PROBLEM REQUIREMENTS ▸
Please write out all of the data below exactly, without including the pictures.

+ + + + +

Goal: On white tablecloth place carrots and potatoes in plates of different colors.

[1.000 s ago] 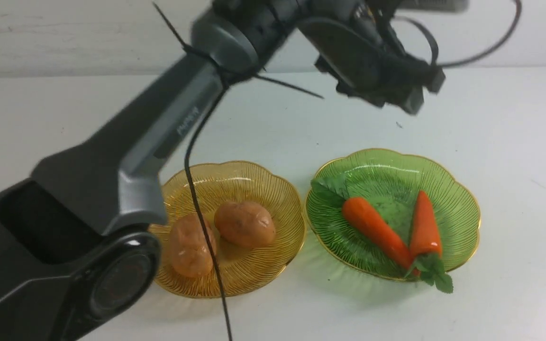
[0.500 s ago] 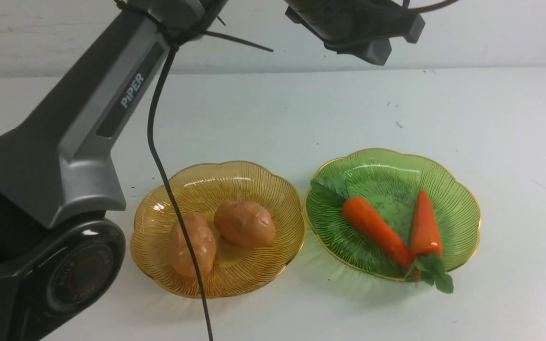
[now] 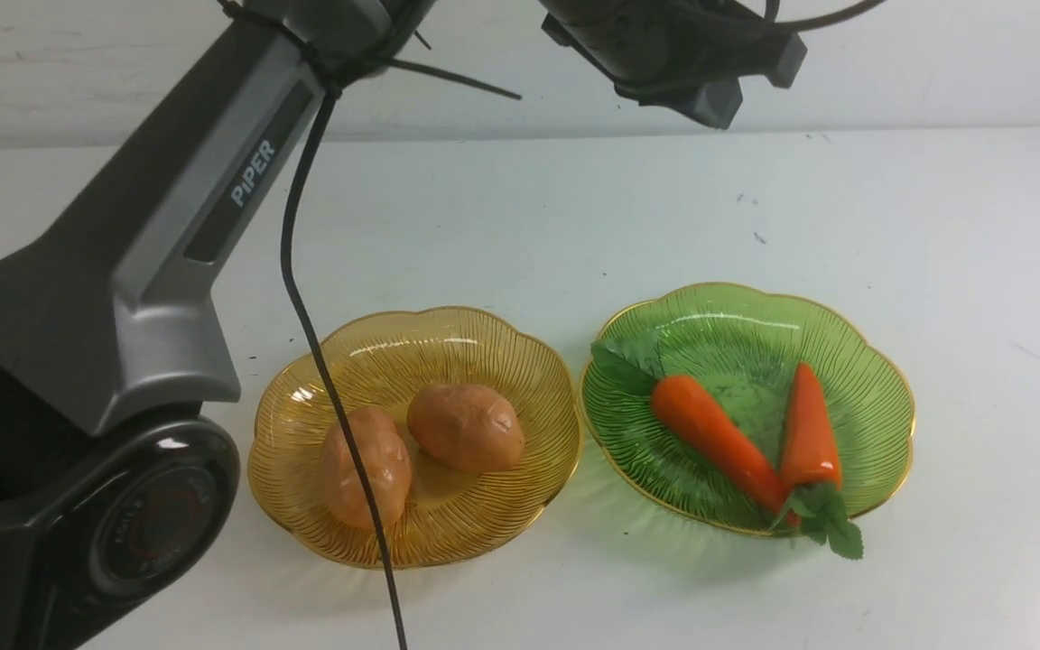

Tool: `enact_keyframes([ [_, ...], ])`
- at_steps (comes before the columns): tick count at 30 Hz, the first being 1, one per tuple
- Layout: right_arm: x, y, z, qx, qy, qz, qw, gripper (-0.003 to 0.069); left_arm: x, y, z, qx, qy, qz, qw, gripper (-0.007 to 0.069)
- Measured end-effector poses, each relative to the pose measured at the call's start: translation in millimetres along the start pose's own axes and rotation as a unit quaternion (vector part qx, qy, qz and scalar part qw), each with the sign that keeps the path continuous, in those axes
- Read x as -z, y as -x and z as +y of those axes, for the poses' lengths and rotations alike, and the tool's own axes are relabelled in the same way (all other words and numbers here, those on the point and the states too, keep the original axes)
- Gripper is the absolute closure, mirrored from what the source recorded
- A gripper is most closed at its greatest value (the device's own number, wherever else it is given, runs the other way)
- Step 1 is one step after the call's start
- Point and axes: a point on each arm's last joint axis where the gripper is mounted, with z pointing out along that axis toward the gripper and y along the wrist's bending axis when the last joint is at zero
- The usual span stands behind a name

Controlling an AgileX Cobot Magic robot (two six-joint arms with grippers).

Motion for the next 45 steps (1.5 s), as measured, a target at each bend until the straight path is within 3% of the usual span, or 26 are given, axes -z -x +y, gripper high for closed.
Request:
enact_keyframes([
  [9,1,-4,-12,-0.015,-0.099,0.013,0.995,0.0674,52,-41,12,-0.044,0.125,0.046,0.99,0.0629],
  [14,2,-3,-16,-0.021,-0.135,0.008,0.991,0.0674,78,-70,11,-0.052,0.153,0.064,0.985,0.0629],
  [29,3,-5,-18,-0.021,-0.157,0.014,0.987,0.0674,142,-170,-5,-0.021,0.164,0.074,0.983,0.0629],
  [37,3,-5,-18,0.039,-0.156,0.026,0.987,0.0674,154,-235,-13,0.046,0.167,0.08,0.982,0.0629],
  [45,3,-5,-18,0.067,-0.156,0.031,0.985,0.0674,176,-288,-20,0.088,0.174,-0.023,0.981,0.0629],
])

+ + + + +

PROBLEM SOLUTION ▸
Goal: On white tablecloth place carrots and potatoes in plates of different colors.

[1.000 s ago] 
[0.500 s ago] 
[now] 

Tool: `enact_keyframes([ [_, ...], ])`
- at_steps (comes before the columns): tick count at 30 Hz, the first being 1, one per tuple
- Layout: right_arm: x, y, z, qx, qy, qz, qw, gripper (-0.003 to 0.069); left_arm: x, y, z, qx, qy, qz, qw, gripper (-0.007 to 0.069)
- Measured end-effector poses, each relative to the pose measured at the call's start: translation in millimetres along the start pose's own axes and rotation as a unit quaternion (vector part qx, qy, qz and scalar part qw), each with the sign that keeps the path continuous, in those axes
- Read x as -z, y as -x and z as +y of those axes, for the poses' lengths and rotations alike, and the tool's own axes are relabelled in the same way (all other words and numbers here, those on the point and the states too, keep the original axes)
- Gripper is the absolute closure, mirrored from what the source recorded
- A gripper is most closed at its greatest value (the device's own number, wherever else it is given, runs the other way)
- Step 1 is one step after the call's start
- Point and axes: a point on each arm's last joint axis where the gripper is mounted, with z pointing out along that axis toward the gripper and y along the wrist's bending axis when the last joint is at zero
- The usual span stands behind a name

Controlling an AgileX Cobot Magic robot (two six-joint arms with grippers).

Motion for the next 45 steps (1.5 s), as measured, a target at each bend until the straight path is within 3% of the usual span, or 26 are given, axes -z -x +y, gripper high for closed.
Request:
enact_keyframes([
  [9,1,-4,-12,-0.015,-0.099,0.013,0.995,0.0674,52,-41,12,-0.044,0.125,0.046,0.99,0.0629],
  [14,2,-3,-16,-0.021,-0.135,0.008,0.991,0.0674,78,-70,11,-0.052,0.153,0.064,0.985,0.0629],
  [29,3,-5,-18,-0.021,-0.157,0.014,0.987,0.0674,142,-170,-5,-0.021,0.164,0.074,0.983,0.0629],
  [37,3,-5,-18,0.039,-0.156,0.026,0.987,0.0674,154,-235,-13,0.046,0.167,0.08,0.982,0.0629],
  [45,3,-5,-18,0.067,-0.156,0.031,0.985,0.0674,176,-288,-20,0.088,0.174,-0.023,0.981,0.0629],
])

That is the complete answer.